What you have to do: Set down the entries once more, exactly as given.

** Opening Source data block **

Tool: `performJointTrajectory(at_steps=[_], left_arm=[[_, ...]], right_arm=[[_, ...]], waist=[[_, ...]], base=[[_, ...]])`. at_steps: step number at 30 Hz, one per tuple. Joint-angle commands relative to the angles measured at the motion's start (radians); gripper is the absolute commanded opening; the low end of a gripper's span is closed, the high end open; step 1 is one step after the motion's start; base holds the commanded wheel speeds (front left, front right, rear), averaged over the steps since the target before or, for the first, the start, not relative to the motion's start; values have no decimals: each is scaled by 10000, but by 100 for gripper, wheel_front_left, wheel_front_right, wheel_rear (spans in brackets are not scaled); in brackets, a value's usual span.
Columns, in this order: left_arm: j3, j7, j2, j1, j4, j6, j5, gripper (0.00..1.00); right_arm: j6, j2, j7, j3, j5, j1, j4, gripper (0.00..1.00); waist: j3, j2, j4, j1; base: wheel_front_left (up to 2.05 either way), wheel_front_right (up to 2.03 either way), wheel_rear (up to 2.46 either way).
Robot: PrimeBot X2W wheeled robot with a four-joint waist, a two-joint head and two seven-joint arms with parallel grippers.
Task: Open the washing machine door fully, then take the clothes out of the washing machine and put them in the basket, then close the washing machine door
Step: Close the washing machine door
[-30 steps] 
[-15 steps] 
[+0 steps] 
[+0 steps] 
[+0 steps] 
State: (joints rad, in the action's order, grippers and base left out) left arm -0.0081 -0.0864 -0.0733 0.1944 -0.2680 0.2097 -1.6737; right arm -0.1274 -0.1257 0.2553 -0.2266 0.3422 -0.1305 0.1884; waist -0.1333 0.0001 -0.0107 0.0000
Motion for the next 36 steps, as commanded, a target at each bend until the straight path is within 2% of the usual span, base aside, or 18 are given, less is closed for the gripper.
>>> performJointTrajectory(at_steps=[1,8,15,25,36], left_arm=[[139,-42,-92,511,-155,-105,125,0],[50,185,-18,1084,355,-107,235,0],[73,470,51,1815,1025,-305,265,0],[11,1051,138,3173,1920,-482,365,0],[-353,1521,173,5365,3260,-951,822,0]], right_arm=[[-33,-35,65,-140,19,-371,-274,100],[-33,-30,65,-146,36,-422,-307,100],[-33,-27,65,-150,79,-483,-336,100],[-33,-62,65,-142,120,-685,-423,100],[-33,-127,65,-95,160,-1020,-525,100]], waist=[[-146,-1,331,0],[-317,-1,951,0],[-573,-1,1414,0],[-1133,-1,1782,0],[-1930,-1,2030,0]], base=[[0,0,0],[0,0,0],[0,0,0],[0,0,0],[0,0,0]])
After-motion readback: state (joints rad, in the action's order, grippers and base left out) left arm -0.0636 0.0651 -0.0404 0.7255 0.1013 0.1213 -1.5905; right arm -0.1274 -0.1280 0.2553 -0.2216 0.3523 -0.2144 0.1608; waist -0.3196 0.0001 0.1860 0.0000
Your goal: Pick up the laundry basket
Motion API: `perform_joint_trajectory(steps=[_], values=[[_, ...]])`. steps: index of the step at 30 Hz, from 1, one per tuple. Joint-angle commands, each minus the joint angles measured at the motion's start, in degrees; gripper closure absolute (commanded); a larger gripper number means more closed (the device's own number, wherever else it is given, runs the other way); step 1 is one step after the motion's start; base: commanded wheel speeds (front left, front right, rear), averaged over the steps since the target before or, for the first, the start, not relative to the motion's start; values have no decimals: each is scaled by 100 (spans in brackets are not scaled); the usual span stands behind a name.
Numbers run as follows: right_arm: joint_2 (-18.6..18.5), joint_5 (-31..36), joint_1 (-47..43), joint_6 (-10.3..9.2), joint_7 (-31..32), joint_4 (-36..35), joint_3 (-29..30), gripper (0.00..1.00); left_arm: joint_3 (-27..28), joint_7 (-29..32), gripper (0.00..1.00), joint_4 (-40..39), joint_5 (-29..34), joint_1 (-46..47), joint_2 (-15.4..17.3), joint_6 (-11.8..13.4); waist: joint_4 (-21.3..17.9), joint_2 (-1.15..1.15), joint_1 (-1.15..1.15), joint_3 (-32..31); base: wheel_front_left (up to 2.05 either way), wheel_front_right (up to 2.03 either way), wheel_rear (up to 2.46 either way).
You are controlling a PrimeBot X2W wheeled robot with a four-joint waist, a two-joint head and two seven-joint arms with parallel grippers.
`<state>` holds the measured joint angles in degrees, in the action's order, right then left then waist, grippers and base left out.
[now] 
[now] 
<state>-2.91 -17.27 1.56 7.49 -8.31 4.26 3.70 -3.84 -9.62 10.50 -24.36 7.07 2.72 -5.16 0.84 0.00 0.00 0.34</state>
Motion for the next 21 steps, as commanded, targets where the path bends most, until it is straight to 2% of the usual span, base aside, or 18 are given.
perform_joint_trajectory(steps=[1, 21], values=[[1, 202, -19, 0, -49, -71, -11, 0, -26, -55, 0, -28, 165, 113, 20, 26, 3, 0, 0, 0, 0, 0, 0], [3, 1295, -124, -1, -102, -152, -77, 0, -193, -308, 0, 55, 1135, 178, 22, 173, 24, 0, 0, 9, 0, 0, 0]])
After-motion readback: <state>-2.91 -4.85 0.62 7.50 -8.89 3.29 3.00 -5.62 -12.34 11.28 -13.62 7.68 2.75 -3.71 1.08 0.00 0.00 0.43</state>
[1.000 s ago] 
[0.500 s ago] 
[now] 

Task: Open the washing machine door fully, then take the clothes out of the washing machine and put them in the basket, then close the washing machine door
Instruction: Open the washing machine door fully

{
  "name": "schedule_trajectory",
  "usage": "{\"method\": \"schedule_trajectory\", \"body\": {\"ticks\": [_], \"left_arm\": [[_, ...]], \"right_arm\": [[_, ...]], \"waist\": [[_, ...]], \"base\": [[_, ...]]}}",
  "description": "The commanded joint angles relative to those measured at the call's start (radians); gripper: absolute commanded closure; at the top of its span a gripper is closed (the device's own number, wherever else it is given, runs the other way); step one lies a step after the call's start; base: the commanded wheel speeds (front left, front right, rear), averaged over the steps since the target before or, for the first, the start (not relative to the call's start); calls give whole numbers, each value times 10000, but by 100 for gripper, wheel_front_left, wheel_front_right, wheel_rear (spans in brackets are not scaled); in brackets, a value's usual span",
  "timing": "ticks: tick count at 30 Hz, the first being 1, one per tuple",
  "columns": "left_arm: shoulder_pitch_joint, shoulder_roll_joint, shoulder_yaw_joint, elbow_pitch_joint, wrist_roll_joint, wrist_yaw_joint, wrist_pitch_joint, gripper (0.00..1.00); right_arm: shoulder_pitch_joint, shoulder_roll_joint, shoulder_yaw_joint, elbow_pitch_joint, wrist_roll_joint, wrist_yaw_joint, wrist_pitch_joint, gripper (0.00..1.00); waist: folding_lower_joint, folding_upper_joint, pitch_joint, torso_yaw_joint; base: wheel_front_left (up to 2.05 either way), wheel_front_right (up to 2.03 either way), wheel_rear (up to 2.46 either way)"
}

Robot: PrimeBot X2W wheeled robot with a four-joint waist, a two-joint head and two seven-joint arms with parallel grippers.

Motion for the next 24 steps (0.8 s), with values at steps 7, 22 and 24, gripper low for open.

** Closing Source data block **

Answer:
Tool: `performJointTrajectory(at_steps=[_], left_arm=[[_, ...]], right_arm=[[_, ...]], waist=[[_, ...]], base=[[_, ...]])`. at_steps: step number at 30 Hz, one per tuple. Joint-angle commands relative to the angles measured at the motion's start (radians); gripper is the absolute commanded opening; the low end of a gripper's span is closed, the high end open; step 1 is one step after the motion's start; base holds the commanded wheel speeds (front left, front right, rear), averaged over the steps since the target before or, for the first, the start, not relative to the motion's start; values have no decimals: each is scaled by 10000, but by 100 for gripper, wheel_front_left, wheel_front_right, wheel_rear (spans in brackets are not scaled); in brackets, a value's usual span.
Columns, in this order: left_arm: j3, j7, j2, j1, j4, j6, j5, gripper (0.00..1.00); right_arm: j6, j2, j7, j3, j5, j1, j4, gripper (0.00..1.00); waist: j3, j2, j4, j1; base: wheel_front_left (up to 2.05 either way), wheel_front_right (up to 2.03 either way), wheel_rear (up to 2.46 either way).
Robot: PrimeBot X2W wheeled robot with a four-joint waist, a two-joint head and two seven-joint arms with parallel grippers.
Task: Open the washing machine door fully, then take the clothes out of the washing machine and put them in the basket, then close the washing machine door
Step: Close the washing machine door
[-30 steps] 
[-15 steps] 
[+0 steps] 
[+0 steps] 
[+0 steps] 
State: (joints rad, in the action's order, grippers and base left out) left arm -0.0081 -0.0864 -0.0733 0.1944 -0.2680 0.2097 -1.6737; right arm -0.1274 -0.1257 0.2553 -0.2266 0.3422 -0.1305 0.1884; waist -0.1333 0.0001 -0.0107 0.0000
Motion for the next 36 steps, as commanded, a target at each bend until the straight path is within 2% of the usual span, base aside, or 18 are given, less is closed for the gripper.
>>> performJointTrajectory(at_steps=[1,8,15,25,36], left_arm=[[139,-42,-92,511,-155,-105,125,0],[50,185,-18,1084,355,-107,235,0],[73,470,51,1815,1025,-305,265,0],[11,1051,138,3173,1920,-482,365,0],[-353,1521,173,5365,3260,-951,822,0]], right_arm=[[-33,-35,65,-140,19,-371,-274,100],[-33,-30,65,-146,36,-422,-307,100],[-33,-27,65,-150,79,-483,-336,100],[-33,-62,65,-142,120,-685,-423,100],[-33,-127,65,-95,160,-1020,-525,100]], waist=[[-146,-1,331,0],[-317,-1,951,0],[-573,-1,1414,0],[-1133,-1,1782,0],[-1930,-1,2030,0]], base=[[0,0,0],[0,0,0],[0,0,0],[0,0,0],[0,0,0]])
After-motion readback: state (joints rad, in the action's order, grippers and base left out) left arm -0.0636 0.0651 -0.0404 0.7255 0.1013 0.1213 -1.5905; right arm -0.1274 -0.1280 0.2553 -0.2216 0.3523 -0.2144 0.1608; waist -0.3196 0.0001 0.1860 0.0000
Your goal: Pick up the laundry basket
Motion API: `perform_joint_trajectory(steps=[_], values=[[_, ...]])`. steps: index of the step at 30 Hz, from 1, one per tuple. Joint-angle commands, each minus the joint angles measured at the motion's start, in degrees; gripper closure absolute (commanded); a larger gripper number means more closed (the device's own number, wherever else it is given, runs the other way); step 1 is one step after the motion's start; base: commanded wheel speeds (front left, front right, rear), averaged over the steps since the target before or, for the first, the start, not relative to the motion's start; values have no decimals: each is scaled by 100 (spans in brackets are not scaled); the usual span stands behind a name.
Numbers run as follows: right_arm: joint_2 (-18.6..18.5), joint_5 (-31..36), joint_1 (-47..43), joint_6 (-10.3..9.2), joint_7 (-31..32), joint_4 (-36..35), joint_3 (-29..30), gripper (0.00..1.00); left_arm: joint_3 (-27..28), joint_7 (-29..32), gripper (0.00..1.00), joint_4 (-40..39), joint_5 (-29..34), joint_1 (-46..47), joint_2 (-15.4..17.3), joint_6 (-11.8..13.4); waist: joint_4 (-21.3..17.9), joint_2 (-1.15..1.15), joint_1 (-1.15..1.15), joint_3 (-32..31); base: wheel_front_left (up to 2.05 either way), wheel_front_right (up to 2.03 either way), wheel_rear (up to 2.46 either way).
You are controlling a PrimeBot X2W wheeled robot with a four-joint waist, a two-joint head and two seven-joint arms with parallel grippers.
`<state>` holds the measured joint angles in degrees, in the action's order, right then left then waist, grippers and base left out.
[now] 
[now] 
<state>-2.91 -17.27 1.56 7.49 -8.31 4.26 3.70 -3.84 -9.62 10.50 -24.36 7.07 2.72 -5.16 0.84 0.00 0.00 0.34</state>
Motion for the next 21 steps, as commanded, targets where the path bends most, until it is straight to 2% of the usual span, base aside, or 18 are given.
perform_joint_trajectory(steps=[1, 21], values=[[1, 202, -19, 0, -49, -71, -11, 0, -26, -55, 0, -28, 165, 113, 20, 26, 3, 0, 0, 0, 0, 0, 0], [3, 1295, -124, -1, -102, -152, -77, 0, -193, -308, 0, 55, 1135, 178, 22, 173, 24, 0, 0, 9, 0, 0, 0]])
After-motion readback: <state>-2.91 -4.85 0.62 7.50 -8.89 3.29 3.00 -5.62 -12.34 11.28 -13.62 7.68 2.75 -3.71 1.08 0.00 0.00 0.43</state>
[1.000 s ago] 
[0.500 s ago] 
[now] 

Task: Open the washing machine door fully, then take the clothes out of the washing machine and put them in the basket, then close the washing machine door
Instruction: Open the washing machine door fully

{
  "name": "schedule_trajectory",
  "usage": "{\"method\": \"schedule_trajectory\", \"body\": {\"ticks\": [_], \"left_arm\": [[_, ...]], \"right_arm\": [[_, ...]], \"waist\": [[_, ...]], \"base\": [[_, ...]]}}",
  "description": "The commanded joint angles relative to those measured at the call's start (radians); gripper: absolute commanded closure; at the top of its span a gripper is closed (the device's own number, wherever else it is given, runs the other way); step one lies a step after the call's start; base: the commanded wheel speeds (front left, front right, rear), averaged over the steps since the target before or, for the first, the start (not relative to the call's start); calls give whole numbers, each value times 10000, but by 100 for gripper, wheel_front_left, wheel_front_right, wheel_rear (spans in brackets are not scaled); in brackets, a value's usual span",
  "timing": "ticks: tick count at 30 Hz, the first being 1, one per tuple",
  "columns": "left_arm: shoulder_pitch_joint, shoulder_roll_joint, shoulder_yaw_joint, elbow_pitch_joint, wrist_roll_joint, wrist_yaw_joint, wrist_pitch_joint, gripper (0.00..1.00); right_arm: shoulder_pitch_joint, shoulder_roll_joint, shoulder_yaw_joint, elbow_pitch_joint, wrist_roll_joint, wrist_yaw_joint, wrist_pitch_joint, gripper (0.00..1.00); waist: folding_lower_joint, folding_upper_joint, pitch_joint, torso_yaw_joint; base: wheel_front_left (up to 2.05 either way), wheel_front_right (up to 2.03 either way), wheel_rear (up to 2.46 either way)"
}

Robot: PrimeBot X2W wheeled robot with a four-joint waist, a two-joint head and two seven-joint arms with parallel grippers.

Motion for the next 24 steps (0.8 s), with values at steps 7, 22 and 24, gripper low for open.

Nothing further is needed to complete the exercise.